Analyzing a `patchadd` or `patchrm` Failure in the Solaris OS

Enda O'Connor, April 2009 ( Updated November 2009)

This article covers the following topics:

Note: This article contains references to some items that apply only to the Solaris 10 Operating System, for example, a new bootblk. The rest of the article and the accompanying script work on the Solaris 8, 9, or 10 OS.

Introduction

It is important to gather sufficient information before starting a root-cause analysis to determine why a patchadd or patchrm session did not succeed. This document is intended to help users of the Solaris Operating System for SPARC or x86 platforms do that. The focus is on what to do if the system that was patched did not reboot properly, either by panicking in a loop or dropping to an OK prompt (in the case of the Solaris OS for SPARC platforms).

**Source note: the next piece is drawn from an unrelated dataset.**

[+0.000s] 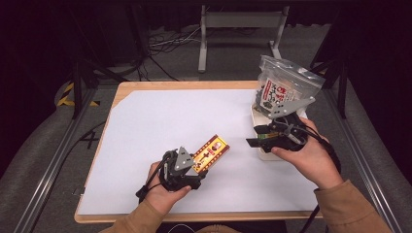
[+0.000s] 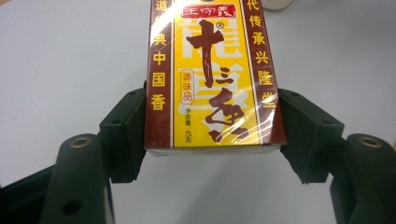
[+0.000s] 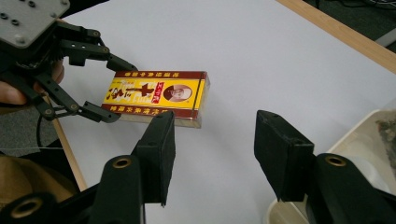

This article outlines what files are most relevant, where to locate these files, and also (depending on which patch automation tool, if any, was used to apply the patch) where to locate any relevant output from such tools. The document is not intended to help in analyzing the actual failure, because patching-related issues can have any number of different causes, but it does try to provide some generic pointers.

Booting the System From CD-ROM or Network

If the system was rebooted and failed to come back up to the required run level, or it failed to boot into maintenance mode (that is, if the system dropped to the OK prompt or is panicking in a loop), it is necessary to first boot the system from the network or CD-ROM and mount the relevant file systems to be able to access the system.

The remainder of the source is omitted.